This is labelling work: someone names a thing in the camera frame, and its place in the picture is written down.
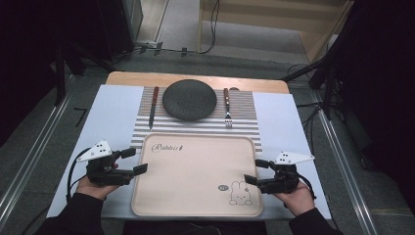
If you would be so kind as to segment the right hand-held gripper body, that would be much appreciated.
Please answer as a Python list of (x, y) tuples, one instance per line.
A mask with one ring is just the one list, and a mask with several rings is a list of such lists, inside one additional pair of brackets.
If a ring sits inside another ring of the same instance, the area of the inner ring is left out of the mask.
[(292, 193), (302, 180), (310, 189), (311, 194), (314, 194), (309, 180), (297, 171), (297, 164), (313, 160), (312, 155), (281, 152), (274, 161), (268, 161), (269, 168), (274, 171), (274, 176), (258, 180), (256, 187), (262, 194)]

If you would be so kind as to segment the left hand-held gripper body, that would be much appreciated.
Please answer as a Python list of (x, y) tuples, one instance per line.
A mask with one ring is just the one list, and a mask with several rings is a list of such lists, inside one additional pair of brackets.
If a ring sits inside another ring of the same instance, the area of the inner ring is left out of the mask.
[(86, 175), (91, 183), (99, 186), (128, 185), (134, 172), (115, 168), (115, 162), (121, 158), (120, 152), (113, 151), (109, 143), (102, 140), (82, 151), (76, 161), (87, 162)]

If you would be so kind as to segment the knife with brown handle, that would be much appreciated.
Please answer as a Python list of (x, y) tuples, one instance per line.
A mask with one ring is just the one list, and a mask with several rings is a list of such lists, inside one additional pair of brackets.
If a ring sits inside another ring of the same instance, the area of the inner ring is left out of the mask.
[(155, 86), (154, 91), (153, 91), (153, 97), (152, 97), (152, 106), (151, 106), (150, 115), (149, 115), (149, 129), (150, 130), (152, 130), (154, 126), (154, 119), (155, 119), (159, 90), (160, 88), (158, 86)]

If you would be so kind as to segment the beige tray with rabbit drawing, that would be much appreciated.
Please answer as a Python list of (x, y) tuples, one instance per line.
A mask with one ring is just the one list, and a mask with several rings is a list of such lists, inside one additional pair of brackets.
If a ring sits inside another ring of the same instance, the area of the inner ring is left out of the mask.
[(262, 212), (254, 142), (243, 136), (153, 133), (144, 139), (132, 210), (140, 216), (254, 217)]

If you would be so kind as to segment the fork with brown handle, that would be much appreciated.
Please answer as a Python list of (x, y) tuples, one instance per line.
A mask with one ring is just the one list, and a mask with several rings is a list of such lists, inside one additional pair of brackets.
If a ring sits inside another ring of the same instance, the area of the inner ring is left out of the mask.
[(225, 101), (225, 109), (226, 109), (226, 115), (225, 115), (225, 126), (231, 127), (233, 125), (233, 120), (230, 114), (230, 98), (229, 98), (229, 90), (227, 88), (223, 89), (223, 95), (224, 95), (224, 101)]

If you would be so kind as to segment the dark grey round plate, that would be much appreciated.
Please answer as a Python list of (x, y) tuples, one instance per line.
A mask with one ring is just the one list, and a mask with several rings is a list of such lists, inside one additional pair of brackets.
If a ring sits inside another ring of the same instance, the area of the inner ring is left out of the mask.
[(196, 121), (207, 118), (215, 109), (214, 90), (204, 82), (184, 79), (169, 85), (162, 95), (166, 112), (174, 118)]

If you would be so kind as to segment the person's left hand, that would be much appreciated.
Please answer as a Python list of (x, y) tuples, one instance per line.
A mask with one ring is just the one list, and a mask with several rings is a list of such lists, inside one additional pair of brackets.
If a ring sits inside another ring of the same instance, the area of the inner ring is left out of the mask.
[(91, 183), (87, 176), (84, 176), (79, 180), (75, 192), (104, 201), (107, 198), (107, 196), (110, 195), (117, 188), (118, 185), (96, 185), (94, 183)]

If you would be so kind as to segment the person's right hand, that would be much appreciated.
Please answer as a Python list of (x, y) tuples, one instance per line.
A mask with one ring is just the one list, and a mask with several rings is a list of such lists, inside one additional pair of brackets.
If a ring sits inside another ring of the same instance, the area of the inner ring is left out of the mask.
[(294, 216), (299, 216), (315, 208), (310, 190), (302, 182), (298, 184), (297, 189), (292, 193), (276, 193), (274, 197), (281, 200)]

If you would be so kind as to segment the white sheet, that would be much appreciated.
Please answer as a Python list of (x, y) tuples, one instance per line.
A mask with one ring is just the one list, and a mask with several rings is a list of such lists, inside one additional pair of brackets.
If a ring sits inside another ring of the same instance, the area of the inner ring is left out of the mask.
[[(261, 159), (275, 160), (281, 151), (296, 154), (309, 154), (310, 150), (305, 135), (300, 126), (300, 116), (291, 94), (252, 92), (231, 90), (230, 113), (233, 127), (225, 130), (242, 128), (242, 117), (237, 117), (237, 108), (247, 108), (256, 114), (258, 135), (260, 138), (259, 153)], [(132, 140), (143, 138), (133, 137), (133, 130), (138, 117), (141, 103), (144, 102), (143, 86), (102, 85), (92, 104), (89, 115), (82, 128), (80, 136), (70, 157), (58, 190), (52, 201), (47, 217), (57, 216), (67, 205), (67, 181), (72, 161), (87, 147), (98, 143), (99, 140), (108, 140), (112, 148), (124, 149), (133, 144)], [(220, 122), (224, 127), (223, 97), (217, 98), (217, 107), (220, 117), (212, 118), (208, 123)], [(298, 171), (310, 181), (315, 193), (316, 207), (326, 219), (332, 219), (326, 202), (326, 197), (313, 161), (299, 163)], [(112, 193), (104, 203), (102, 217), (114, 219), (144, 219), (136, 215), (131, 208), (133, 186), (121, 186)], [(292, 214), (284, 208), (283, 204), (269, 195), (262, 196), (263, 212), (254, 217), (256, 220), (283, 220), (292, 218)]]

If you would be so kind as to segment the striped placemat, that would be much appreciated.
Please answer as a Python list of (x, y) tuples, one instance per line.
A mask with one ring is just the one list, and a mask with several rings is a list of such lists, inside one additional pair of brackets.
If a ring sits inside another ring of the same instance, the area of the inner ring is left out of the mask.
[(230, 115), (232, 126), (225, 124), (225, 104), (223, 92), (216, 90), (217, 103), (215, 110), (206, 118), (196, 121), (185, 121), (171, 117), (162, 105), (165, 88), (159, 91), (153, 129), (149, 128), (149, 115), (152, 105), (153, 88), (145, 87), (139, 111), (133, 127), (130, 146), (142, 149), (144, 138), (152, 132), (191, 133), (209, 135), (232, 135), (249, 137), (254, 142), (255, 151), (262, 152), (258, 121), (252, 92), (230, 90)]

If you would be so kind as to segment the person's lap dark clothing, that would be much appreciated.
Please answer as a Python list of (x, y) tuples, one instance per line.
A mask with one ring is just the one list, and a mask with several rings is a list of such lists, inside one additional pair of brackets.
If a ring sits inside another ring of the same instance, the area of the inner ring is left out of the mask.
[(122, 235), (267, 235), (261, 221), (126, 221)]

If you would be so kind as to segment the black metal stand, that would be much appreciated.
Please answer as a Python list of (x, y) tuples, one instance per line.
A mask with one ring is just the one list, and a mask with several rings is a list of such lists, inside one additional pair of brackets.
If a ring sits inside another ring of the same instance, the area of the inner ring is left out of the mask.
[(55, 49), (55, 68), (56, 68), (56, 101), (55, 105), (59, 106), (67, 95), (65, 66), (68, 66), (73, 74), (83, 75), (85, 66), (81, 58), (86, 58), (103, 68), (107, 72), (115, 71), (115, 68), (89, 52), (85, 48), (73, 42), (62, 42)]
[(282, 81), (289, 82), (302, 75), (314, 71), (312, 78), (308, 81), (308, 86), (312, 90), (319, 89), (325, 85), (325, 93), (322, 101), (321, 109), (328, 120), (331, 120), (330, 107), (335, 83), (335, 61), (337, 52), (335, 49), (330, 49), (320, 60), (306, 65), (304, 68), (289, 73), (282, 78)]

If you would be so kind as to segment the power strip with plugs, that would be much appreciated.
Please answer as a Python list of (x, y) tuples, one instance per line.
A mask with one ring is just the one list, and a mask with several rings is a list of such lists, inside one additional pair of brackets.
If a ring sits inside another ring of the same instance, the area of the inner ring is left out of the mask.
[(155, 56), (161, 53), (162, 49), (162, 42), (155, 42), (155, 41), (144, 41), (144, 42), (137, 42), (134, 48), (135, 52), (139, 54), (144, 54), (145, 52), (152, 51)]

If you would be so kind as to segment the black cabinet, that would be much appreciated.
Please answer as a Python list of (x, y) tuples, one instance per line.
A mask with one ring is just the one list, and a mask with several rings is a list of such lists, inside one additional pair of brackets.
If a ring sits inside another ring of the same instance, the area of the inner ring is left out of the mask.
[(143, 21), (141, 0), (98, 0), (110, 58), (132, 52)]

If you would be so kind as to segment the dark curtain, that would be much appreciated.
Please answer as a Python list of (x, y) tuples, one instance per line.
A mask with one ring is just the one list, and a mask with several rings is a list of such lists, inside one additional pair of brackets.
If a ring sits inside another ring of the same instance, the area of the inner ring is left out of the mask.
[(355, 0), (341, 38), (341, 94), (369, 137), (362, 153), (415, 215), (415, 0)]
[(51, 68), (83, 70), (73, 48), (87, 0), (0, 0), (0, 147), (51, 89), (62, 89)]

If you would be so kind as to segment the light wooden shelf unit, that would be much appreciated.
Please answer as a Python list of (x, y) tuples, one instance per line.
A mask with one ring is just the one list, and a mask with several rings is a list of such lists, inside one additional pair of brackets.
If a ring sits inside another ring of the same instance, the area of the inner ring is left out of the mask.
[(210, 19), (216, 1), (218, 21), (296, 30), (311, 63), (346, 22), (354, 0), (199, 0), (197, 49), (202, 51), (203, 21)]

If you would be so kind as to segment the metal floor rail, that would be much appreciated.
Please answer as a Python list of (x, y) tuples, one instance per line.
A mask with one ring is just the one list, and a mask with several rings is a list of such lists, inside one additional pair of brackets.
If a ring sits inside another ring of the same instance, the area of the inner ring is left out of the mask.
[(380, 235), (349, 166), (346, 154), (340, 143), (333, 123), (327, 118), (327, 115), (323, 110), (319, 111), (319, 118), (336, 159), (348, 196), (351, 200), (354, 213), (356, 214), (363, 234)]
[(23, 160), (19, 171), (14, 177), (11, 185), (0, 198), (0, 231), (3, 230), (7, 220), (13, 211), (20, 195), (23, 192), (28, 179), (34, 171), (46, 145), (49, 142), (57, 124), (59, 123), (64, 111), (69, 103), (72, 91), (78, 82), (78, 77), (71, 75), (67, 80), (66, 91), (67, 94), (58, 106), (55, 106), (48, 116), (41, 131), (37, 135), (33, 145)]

* * * * * * *

→ **EXERCISE DETAILS**
Select all lines in the listing that include the word "handle".

→ **WORKED SOLUTION**
If you would be so kind as to segment the knife with brown handle, that would be much appreciated.
If you would be so kind as to segment the fork with brown handle, that would be much appreciated.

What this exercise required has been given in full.